## Aim of the exercise
Find the string "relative" in the entries and copy each line that has it.

Records from a data collection

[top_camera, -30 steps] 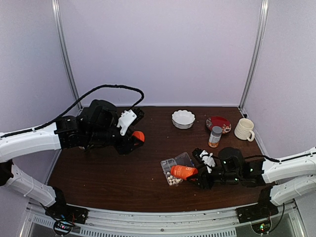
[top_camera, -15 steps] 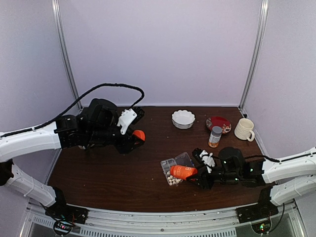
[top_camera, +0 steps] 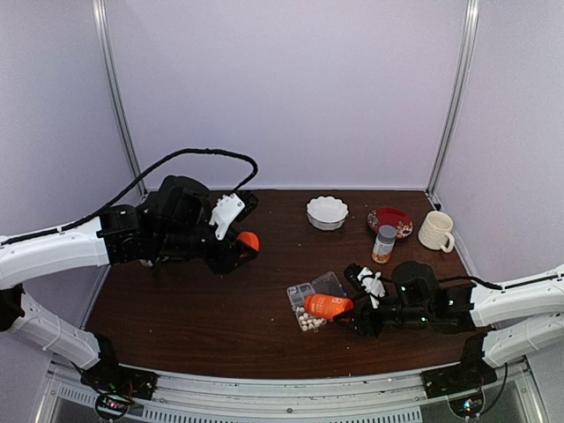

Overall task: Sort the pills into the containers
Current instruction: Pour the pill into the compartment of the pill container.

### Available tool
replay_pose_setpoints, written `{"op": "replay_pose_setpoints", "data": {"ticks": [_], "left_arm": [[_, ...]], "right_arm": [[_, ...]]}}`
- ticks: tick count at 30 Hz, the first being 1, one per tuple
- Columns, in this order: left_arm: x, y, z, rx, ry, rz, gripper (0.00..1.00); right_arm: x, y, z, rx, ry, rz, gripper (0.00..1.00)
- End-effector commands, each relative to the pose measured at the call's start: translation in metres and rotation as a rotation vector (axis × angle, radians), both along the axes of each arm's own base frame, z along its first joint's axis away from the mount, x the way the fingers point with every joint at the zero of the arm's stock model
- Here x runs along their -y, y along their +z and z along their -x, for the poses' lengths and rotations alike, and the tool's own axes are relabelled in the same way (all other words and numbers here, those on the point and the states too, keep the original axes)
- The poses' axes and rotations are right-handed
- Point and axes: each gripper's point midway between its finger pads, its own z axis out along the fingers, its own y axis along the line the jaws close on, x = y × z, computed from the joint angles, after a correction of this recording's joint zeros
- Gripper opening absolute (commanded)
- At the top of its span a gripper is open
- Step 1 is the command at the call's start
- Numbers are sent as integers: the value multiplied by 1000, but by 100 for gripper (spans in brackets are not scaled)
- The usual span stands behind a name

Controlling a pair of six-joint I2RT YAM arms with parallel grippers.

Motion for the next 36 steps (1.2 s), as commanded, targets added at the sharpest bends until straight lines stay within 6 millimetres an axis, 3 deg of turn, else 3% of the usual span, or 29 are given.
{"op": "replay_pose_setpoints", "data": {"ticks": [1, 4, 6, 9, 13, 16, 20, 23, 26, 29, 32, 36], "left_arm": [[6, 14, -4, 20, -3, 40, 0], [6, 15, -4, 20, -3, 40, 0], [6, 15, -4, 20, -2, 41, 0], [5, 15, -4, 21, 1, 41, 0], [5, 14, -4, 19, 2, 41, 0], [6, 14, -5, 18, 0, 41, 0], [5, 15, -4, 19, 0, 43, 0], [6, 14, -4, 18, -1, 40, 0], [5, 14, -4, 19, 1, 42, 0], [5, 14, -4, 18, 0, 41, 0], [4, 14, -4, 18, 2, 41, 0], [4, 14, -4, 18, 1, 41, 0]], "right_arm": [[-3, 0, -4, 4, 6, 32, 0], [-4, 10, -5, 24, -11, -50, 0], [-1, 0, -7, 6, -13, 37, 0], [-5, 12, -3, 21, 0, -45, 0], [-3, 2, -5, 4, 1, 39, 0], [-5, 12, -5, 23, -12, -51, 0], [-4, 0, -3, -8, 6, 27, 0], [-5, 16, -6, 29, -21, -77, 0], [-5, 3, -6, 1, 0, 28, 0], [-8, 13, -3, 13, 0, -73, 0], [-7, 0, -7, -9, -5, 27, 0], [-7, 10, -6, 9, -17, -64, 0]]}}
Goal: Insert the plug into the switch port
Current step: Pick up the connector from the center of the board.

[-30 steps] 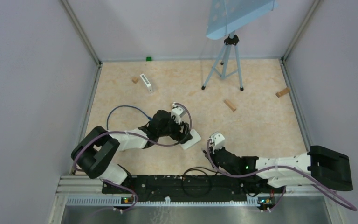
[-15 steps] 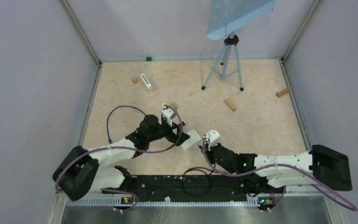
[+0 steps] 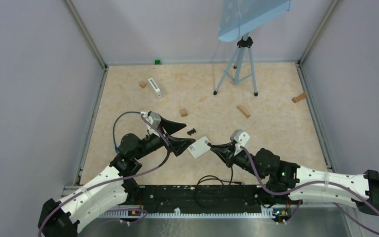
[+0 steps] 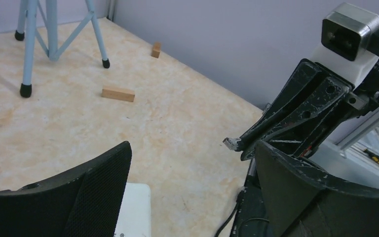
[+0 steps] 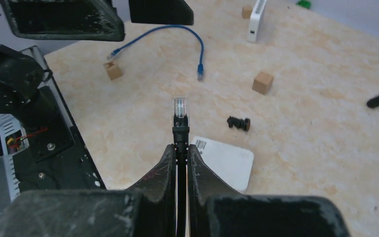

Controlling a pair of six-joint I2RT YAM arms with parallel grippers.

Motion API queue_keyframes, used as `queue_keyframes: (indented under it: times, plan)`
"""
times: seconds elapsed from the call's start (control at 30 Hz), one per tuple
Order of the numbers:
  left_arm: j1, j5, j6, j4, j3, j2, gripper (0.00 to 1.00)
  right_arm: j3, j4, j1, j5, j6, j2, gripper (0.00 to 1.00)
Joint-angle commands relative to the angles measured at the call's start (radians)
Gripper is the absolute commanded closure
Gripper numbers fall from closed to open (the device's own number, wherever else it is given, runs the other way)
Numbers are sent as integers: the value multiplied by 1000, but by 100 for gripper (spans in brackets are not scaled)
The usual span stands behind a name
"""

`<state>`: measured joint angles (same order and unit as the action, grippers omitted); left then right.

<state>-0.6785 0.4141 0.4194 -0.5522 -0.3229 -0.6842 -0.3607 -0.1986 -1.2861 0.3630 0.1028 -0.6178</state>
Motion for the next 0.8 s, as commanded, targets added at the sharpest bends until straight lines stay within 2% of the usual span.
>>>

## Written solution
- End-effector commands, each relative to the pose measured at the call's start: translation in metres and rotation as a rotation vector (axis × angle, radians), both along the axes of each arm's own base frame, z along its first joint's axis away from the mount, x the way the fingers point with every joint at the zero of the arm's stock model
Joint-angle commands relative to the angles measured at the call's start (radians)

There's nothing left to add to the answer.